I'm going to describe something that you know very well, and that you do all the time. I'll describe it algebraically, so that we can keep it somewhat rigorous, like good teaching prescribes. Once I'm done, you'll know exactly what I'm talking about.
- c <= C
- w = (0 <= c < V)
- 0 < d < v
- p = {p1, p2, ..., pn}
- t = px
Got it? It has a colloquial name: doing laundry. Here's the same thing in words.
- grab a subset of the clothes in the laundry basket/hamper
- contents of washing machine equal to said clothes, but greater than zero, lesser than washing machine's volume
- contents of detergent compartment greater than zero, lesser than its volume
- machine has a set of programs
- duration of wash determined by chosen program
Here's the thing. If you understand laundry, and you knew that's what the equations were supposed to describe, you could probably figure out what's what. At the very least, you could come up with your own set of equations, and they might be similar enough to infer the original meaning.

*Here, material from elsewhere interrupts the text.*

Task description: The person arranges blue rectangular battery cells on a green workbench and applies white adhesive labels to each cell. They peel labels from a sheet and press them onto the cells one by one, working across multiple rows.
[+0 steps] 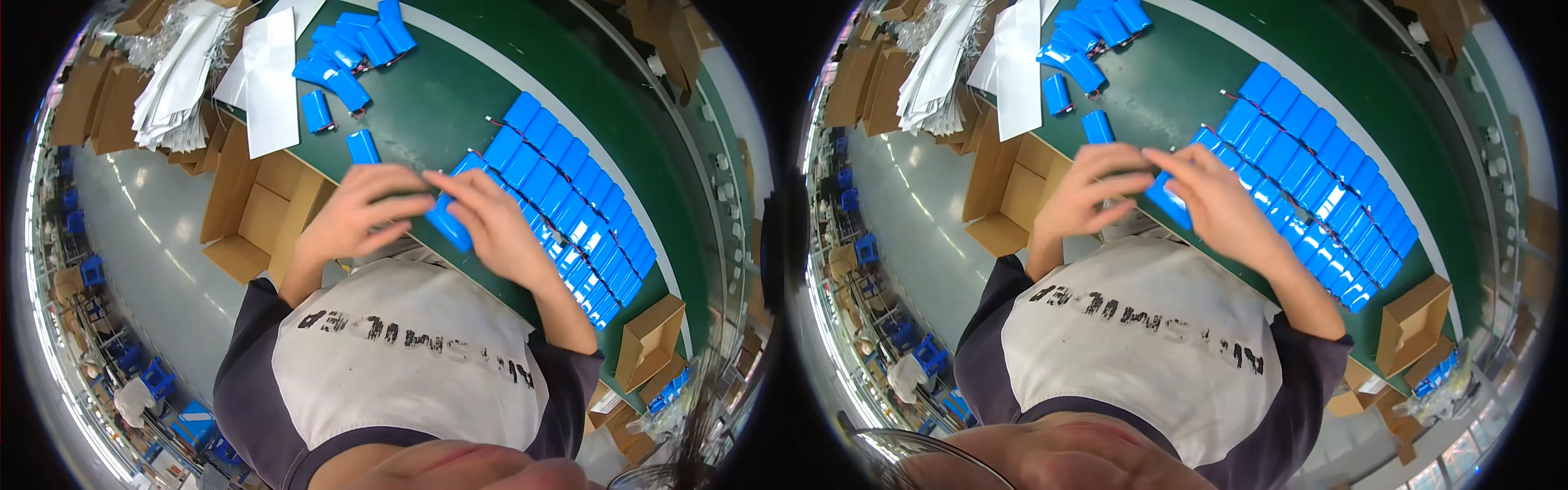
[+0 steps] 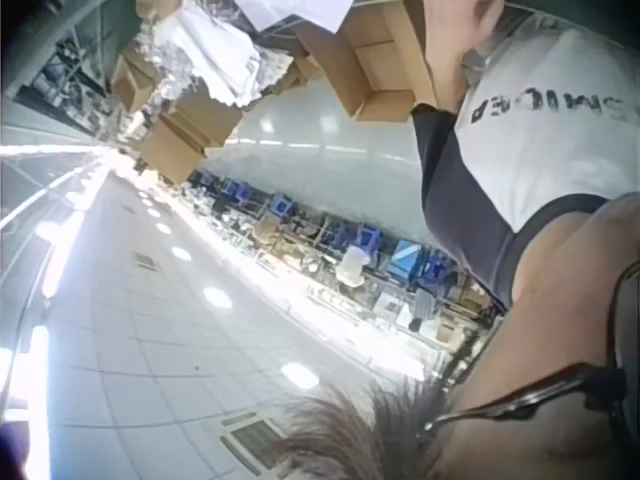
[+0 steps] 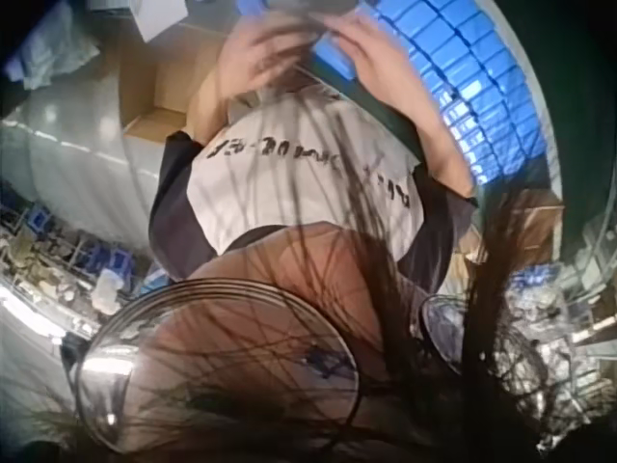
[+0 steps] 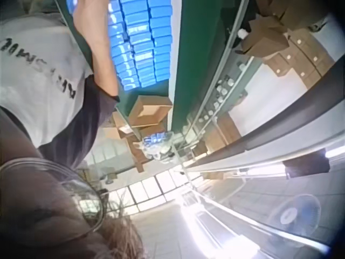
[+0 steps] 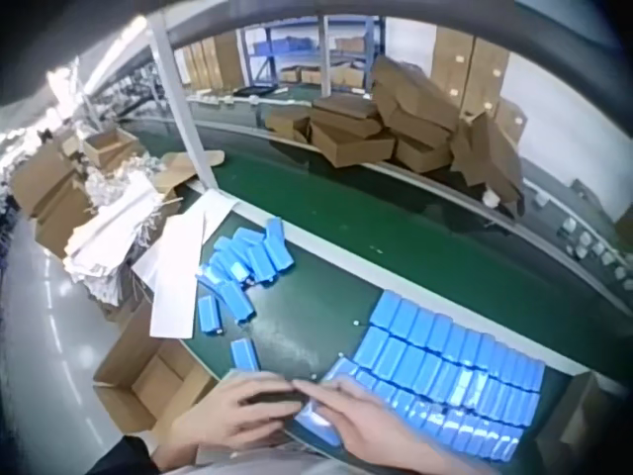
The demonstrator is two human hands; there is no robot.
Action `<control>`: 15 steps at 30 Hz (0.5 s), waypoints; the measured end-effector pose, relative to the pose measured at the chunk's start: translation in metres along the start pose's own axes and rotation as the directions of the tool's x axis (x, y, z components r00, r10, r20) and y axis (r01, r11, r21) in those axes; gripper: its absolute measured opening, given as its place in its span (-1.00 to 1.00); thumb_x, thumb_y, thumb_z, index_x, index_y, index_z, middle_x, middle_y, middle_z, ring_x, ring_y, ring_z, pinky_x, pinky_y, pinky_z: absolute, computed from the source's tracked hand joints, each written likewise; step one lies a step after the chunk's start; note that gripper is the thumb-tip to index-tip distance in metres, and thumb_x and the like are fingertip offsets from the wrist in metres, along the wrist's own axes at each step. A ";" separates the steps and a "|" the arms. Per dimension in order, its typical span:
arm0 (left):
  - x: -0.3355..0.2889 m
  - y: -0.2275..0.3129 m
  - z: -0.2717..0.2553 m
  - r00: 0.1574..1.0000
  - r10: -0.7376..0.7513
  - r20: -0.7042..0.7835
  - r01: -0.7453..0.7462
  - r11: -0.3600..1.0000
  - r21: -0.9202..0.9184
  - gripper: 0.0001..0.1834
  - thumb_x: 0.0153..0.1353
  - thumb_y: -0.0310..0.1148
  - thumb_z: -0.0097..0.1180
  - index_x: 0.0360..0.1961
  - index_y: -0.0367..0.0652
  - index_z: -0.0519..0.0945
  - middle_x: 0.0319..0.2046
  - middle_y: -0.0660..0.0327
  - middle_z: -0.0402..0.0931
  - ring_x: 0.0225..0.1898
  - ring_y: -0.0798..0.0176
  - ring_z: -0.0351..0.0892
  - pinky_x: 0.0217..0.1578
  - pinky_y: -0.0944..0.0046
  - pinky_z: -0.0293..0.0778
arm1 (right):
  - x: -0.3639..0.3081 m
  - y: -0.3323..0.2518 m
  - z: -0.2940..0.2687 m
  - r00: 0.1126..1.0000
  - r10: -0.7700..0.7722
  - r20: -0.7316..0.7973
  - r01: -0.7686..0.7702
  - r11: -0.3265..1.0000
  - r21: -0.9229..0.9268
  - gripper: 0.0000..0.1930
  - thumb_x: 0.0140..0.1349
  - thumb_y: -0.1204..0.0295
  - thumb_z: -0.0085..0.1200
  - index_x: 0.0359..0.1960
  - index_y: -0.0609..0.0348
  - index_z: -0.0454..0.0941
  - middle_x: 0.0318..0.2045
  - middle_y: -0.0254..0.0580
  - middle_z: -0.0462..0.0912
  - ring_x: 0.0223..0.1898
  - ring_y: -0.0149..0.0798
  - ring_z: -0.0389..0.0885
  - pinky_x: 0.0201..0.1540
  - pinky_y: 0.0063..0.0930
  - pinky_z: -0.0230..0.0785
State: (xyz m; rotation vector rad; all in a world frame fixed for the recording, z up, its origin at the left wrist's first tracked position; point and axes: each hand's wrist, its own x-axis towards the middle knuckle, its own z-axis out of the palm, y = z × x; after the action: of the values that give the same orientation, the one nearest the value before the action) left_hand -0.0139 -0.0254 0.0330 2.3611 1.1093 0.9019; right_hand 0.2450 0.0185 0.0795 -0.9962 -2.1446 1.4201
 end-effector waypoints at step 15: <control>0.073 -0.046 0.013 0.989 -0.132 -0.065 0.130 0.991 -0.040 -0.37 0.10 -0.37 0.47 0.26 0.06 0.62 0.27 0.14 0.48 0.25 -0.04 0.45 0.21 0.04 0.48 | 0.119 0.134 -0.094 0.799 -0.059 -0.598 -0.027 0.991 -0.134 -0.81 0.43 0.39 0.13 -0.06 0.06 0.77 -0.03 -0.01 0.58 -0.05 -0.07 0.74 0.07 -0.33 0.57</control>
State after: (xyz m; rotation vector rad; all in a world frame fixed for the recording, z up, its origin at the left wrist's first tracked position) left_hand 0.0056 0.0600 0.0254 2.2145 1.2480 0.9526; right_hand 0.2724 0.1975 -0.0103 -1.2687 -1.7670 0.7889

But what if you had never heard about laundry, and all you got were these equations. Could you figure it out? No. You're just not that clever.
Now put yourself in the shoes of someone who's teaching laundry. You know laundry inside out, you can derive the equations at will. Laundry is the most obvious and trivial subject as far as you're concerned. Students come to your class, today's topic is laundry. You spend a couple sentences describing laundry. You explain it in words that your students don't understand. Then you present the equations. Then you go to lunch feeling good about yourself, passing on the knowledge and all that.
As it happens, not all the students latched onto the theory of laundry. Some are turning up, asking dumb questions. What is wrong with these people? How can you fail to understand laundry? You'd have to be dense. Geez, the quality of our freshmen really is plummeting. There's no way my generation was so thick.